"I was raised on 100 per cent American country music. My intention has always been to improve the quality of Australian country music and to use the quality of American country music as a benchmark for that."Urban may or may not have improved the quality of Australian country music, but he did move to Nashville and become an international star, crossing, as his biographer Jeff Apter put it "the great divide that separates rowdy outback pubs from the red carpet of the Grammys."
The Sydney Morning Herald now has an article reviewing Apter's new book, Fortunate Son: The Unlikely Rise Of Keith Urban, that tells how one of Australia's most famous cultural exports did it, moving from the backwoods to the center and making compromises to achieve success.

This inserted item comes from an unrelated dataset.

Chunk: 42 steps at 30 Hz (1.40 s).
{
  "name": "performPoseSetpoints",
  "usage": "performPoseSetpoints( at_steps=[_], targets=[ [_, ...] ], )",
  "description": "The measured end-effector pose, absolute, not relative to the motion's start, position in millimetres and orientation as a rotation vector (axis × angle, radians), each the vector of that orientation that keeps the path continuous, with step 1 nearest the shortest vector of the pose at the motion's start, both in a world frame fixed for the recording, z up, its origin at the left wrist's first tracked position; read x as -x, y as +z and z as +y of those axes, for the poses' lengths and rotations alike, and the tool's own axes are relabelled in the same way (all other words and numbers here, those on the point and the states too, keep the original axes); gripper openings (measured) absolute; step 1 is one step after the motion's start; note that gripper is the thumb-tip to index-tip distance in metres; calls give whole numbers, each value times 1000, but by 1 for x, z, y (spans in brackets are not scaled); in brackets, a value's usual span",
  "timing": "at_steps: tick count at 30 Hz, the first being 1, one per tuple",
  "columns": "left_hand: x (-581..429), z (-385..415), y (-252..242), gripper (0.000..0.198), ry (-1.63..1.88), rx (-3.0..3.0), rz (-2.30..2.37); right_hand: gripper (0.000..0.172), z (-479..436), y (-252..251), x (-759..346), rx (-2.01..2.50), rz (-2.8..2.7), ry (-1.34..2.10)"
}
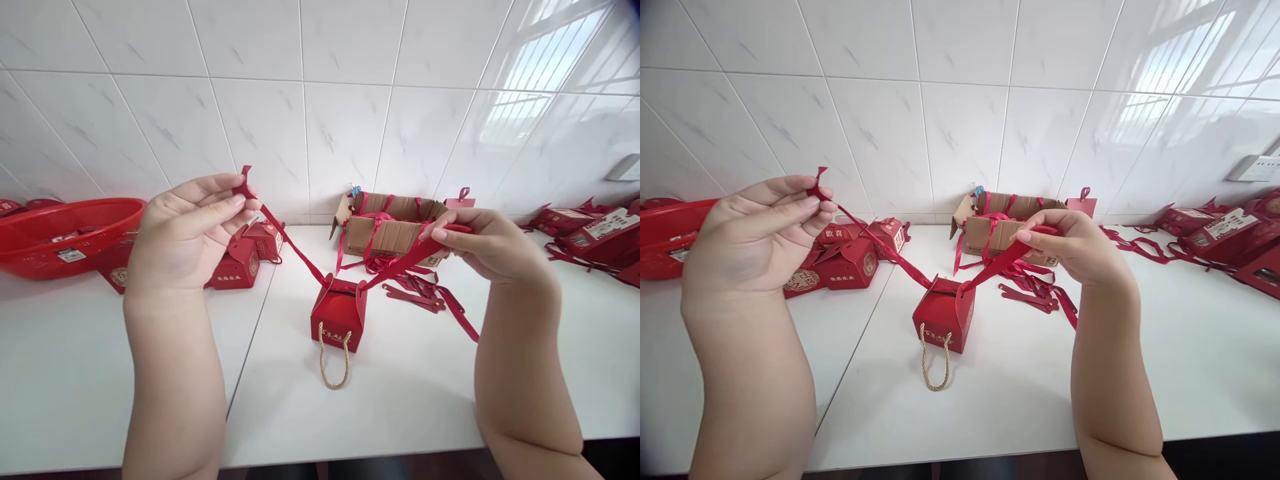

This is a story about the tension between artistic integrity and commercial success. It is the story of how individuality was crushed and an Australian country singer became a superstar. Oh, yes, and got the girl in the final reel.....
When Urban arrived on the Australian country music scene he was a true renegade. At the time country music was about bush ballads sung by Slim and Smoky in very Aussie accents.
Urban, looking like a countrified version of Billy Idol, wanted to reinvent the genre...
So, after Tamworth [Australia's major country music festival] rather begrudgingly acknowledged his talent (he had won a Tamworth Golden Guitar award for best new talent and, at 16, had won best junior male vocalist), Urban headed for Nashville.
What no one realised at the time was that Urban was so driven and focused that he was prepared to stay in Nashville until he succeeded and, as he would eventually discover, he would do anything, including making a truly Faustian deal with his record company, to achieve success.
To understand the choices that Urban confronted it is necessary to realise that country music in the United States is an eternal battle between pop country and trad country.